Pardon Me, Your Pipeline is Leaking… and Three Reasons to Get It Fixed

March 14, 2018

More than ever organizations need strong individuals in key leadership positions. Great leaders help their organization maximize productivity, achieve business goals, and prepare for the future. Yet it is interesting to note that even though women comprise more than half of the workforce, they remain underrepresented in top positions. Vik Malhotra, a senior partner at McKinsey and Co., said, “For women, the corporate talent pipeline is leaky and blocked.”

In this article, we present three profound reasons why organizations need to repair their leaky talent pipelines and take advantage of this largely untapped and unrecognized resource for leadership—women.

1. Women leaders are highly effective.

In analyzing a dataset of over 60,000 leaders, we determined that objectively, women outperform men in 13 of the 16 most differentiating leadership competencies. In fact, they outperformed their male counterparts in overall effectiveness with every rater group, i.e. peers, direct reports, manager. The largest effectiveness ratings gap occurred in feedback from the leaders’ managers—on average, women outperformed men by almost five percent! The data is clear that ability is not the issue. Women can, and often do, perform well in leadership positions.

2. Women tend to seek ongoing opportunities for self-development.

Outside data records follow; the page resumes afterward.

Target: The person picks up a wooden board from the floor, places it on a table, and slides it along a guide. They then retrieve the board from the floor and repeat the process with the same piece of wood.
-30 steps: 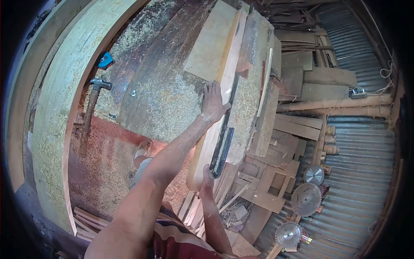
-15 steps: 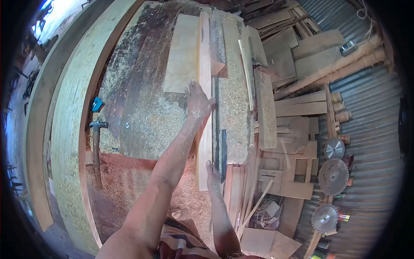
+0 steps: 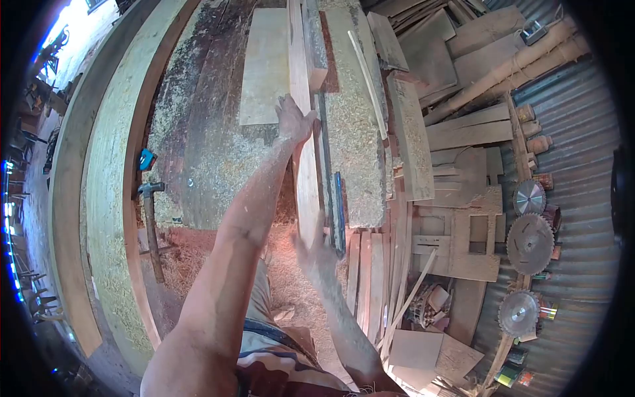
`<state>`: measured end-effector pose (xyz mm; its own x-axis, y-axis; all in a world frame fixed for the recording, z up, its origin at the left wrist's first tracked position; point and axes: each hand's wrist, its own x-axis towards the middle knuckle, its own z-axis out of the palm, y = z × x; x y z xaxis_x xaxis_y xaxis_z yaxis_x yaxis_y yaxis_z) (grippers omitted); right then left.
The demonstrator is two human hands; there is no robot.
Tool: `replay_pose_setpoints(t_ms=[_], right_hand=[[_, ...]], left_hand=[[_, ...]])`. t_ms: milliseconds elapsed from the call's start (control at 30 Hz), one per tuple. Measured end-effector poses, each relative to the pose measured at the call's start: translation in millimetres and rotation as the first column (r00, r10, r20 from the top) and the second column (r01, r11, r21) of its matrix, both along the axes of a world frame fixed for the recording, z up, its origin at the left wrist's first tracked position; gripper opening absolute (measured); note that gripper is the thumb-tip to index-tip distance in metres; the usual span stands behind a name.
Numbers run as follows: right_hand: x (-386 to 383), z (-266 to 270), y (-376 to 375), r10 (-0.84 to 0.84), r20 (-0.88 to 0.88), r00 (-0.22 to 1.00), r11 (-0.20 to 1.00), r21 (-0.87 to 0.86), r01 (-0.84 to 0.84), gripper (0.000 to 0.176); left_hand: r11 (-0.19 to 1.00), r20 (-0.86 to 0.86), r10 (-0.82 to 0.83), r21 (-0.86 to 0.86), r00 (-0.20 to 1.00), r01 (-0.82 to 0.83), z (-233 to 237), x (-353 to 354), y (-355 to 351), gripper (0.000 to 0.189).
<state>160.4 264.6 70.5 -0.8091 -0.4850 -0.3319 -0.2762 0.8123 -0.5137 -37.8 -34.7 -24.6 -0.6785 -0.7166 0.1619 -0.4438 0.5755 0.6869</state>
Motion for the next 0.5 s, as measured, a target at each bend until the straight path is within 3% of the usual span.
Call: replay_pose_setpoints(t_ms=[33, 133, 267, 400, 433, 500], right_hand=[[10.4, 14.4, 6.7, 0.097, -0.025, 0.995, 0.992, 0.083, -0.095, 0.082], [22.0, -25.8, 25.7, 0.278, -0.449, 0.849, 0.959, 0.172, -0.223, 0.084], [8.7, -40.6, 17.7, 0.307, -0.433, 0.848, 0.952, 0.157, -0.264, 0.086], [-7.4, -49.0, 5.5, 0.316, -0.462, 0.829, 0.949, 0.130, -0.289, 0.087], [-9.5, -50.4, 2.2, 0.317, -0.446, 0.837, 0.948, 0.134, -0.287, 0.087], [-15.5, -48.8, -3.8, 0.322, -0.473, 0.820, 0.945, 0.116, -0.305, 0.086]], left_hand=[[1.000, 0.017, 0.004, -0.006, 1.000, -0.004, -0.1, -1.0, 0.8, 0.094], [0.999, -0.016, 0.001, 0.047, 1.000, 0.000, -2.9, -2.2, -1.0, 0.096], [0.999, 0.011, 0.034, -0.036, 0.999, -0.033, -6.8, -12.9, -9.9, 0.094], [0.999, -0.002, 0.001, 0.053, 1.000, -0.001, 14.2, -13.5, -19.5, 0.092], [0.996, -0.012, 0.087, -0.021, 0.996, -0.087, 7.7, -22.8, -24.5, 0.099], [0.998, 0.031, 0.043, 0.036, 0.999, -0.044, 4.3, -28.0, -34.2, 0.101]])
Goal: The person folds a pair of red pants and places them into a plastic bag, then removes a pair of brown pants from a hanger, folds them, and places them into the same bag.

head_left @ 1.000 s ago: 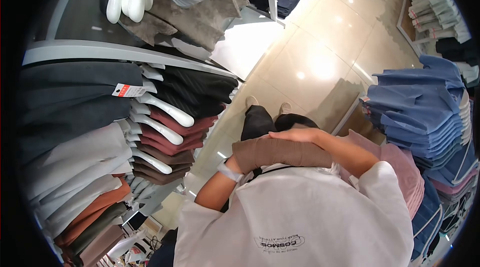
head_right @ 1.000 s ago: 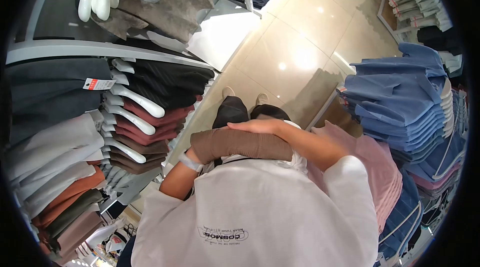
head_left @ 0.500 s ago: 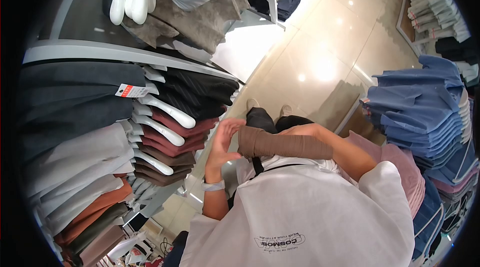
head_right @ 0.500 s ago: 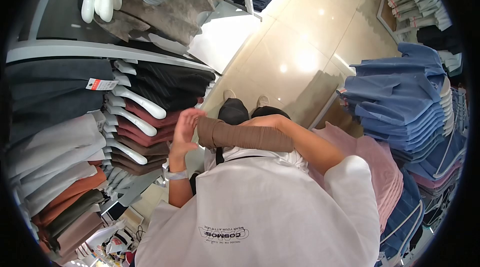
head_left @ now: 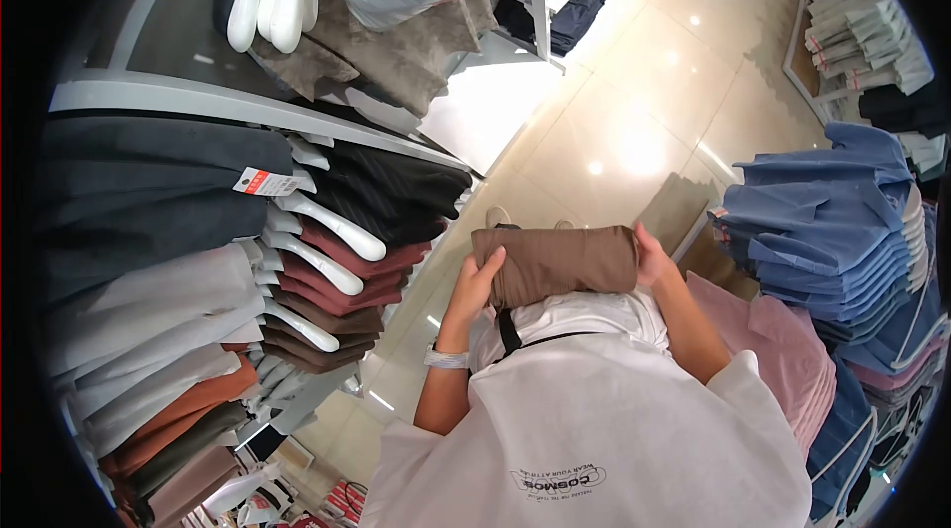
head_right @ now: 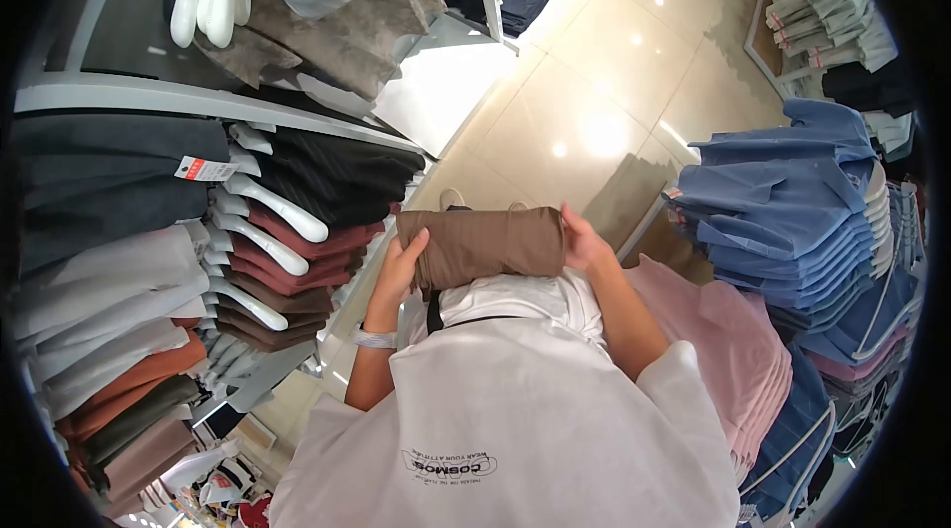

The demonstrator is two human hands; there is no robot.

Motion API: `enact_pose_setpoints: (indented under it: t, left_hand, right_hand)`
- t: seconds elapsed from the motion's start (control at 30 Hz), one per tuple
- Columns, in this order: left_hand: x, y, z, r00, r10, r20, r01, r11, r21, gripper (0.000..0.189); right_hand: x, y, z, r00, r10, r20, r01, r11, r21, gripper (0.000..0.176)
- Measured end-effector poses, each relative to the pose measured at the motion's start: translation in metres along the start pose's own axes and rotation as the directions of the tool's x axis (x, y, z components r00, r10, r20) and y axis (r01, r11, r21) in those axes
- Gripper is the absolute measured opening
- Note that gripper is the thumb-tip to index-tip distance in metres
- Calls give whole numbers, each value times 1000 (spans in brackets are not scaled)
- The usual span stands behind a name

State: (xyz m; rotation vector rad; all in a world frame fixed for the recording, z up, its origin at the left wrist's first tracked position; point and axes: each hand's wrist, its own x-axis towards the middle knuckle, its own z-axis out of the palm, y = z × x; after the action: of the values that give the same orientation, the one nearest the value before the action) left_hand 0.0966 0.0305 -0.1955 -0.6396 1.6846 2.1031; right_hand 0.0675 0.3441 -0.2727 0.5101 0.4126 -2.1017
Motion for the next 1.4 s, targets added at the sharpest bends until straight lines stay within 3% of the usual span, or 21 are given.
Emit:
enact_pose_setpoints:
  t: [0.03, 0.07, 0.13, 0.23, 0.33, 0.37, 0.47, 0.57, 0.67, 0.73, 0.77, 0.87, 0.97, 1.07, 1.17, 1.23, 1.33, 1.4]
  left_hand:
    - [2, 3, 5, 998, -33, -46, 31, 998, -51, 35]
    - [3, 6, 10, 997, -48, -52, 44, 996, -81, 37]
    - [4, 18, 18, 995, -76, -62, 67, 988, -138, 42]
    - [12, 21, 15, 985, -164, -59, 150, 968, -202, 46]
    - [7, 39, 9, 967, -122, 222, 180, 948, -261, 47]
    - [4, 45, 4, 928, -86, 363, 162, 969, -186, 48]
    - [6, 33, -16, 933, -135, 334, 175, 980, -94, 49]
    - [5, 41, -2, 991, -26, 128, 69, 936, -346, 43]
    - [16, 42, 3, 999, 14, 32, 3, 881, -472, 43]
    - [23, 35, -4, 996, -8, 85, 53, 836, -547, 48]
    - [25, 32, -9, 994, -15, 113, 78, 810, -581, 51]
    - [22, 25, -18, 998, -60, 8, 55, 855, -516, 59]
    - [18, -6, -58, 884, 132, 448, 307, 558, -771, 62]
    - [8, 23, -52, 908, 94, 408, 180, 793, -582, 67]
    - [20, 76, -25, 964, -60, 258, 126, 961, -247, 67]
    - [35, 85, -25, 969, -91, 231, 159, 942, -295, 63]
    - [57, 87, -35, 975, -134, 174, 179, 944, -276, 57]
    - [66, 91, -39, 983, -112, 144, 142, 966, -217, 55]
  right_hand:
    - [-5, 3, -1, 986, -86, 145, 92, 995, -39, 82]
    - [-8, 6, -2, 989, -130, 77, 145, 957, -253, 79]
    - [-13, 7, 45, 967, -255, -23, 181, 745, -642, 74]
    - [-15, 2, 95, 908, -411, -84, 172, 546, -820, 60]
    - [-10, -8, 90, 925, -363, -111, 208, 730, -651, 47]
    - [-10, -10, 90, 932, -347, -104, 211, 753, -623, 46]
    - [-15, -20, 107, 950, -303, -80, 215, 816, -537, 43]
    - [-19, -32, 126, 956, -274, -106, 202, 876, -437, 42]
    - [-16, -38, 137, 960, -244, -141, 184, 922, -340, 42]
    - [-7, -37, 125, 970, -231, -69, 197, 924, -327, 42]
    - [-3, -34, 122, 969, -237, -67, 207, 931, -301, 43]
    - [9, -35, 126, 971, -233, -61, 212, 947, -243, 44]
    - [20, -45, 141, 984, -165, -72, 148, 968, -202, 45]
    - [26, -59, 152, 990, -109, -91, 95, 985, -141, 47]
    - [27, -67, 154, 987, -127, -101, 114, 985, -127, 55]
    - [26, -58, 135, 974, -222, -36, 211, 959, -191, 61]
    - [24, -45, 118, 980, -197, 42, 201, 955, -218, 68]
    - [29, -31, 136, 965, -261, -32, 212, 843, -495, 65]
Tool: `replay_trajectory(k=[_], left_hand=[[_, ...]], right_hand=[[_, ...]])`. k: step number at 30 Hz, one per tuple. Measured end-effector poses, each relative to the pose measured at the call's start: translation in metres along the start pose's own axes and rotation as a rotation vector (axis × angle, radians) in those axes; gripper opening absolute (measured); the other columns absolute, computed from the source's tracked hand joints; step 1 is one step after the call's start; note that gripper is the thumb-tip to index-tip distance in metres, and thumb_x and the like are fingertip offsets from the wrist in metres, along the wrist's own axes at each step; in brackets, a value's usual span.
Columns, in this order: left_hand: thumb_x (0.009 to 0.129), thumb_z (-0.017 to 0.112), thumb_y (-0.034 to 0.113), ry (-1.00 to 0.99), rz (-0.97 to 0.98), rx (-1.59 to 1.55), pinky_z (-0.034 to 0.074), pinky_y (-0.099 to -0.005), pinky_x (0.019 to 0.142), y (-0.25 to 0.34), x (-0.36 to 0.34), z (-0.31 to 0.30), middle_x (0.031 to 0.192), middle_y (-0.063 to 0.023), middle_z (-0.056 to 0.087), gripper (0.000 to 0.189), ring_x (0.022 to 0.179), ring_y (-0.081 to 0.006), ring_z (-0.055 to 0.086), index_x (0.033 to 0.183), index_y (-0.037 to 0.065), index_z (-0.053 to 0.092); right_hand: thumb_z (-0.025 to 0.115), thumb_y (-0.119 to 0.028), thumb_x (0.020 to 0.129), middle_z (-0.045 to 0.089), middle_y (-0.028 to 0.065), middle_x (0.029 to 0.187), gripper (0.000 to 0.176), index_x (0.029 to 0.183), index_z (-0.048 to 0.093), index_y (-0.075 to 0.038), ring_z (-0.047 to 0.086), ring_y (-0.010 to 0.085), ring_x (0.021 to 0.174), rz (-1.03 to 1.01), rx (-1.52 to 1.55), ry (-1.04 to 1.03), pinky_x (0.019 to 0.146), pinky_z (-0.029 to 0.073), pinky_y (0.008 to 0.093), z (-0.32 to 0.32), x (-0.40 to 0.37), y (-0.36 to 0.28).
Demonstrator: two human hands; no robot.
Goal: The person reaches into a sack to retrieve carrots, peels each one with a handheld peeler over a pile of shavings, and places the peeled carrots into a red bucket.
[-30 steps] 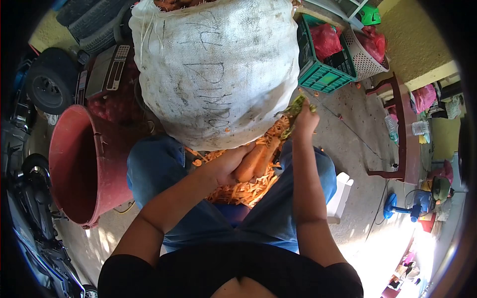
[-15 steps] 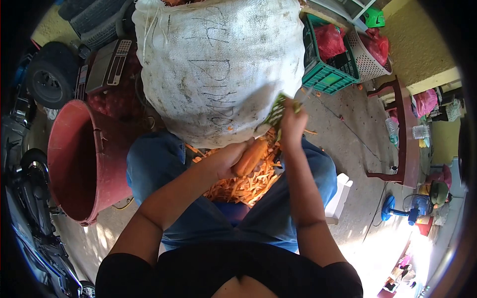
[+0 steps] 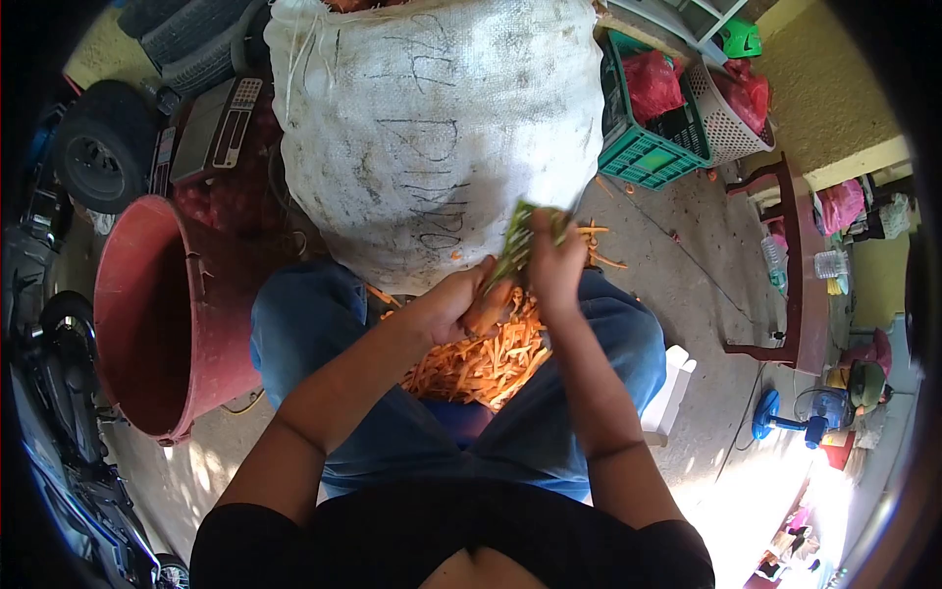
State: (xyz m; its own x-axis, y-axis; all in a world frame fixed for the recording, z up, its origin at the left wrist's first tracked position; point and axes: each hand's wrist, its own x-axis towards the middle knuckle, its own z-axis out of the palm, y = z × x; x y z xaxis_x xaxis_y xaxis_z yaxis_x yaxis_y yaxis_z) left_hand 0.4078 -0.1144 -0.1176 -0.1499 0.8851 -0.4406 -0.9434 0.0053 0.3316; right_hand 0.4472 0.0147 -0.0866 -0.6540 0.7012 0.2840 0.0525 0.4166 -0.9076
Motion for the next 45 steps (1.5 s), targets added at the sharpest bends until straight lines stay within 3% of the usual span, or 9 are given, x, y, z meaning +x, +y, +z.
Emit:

Most women choose to continue to learn and develop as their careers progress, resulting in higher overall effectiveness. We found that early in their careers there is no significant difference between men and women’s overall leadership effectiveness. However, as their careers progressed, men’s average scores declined significantly more than women’s. The takeaway is not about men versus women, but rather the impact that ongoing development and continuous improvement can have on leaders’ overall effectiveness, and that women are more inclined to those activities.

3. Organizations benefit more from a mixed gender workplace.

Studies have shown that mixed-gender teams are more productive and creative. The difference between an all-male or all-female office to one that was evenly split was as much as a 41 percent increase in revenue. Greater diversity meant a broader spread of experience, a deeper collective knowledge, and a greater encouragement of new ideas, which helped the team perform more effectively. (Workplace diversity can help the bottom line, MIT 2014.)

Studies have also shown that having women in leadership positions created three times the probability that other women would be placed in fast-track opportunities. (Getting to Equal 2018, Accenture.) Diversity cultivated diversity, which generates organizational results.

Conclusion

The answer is quite clear—any leader can be extraordinary. While one gender is not inherently better than another, organizations will benefit greatly by putting emphasis on fixing leaky talent pipelines through identifying high-potential women and providing them with more opportunities to positively impact the organization in leadership roles.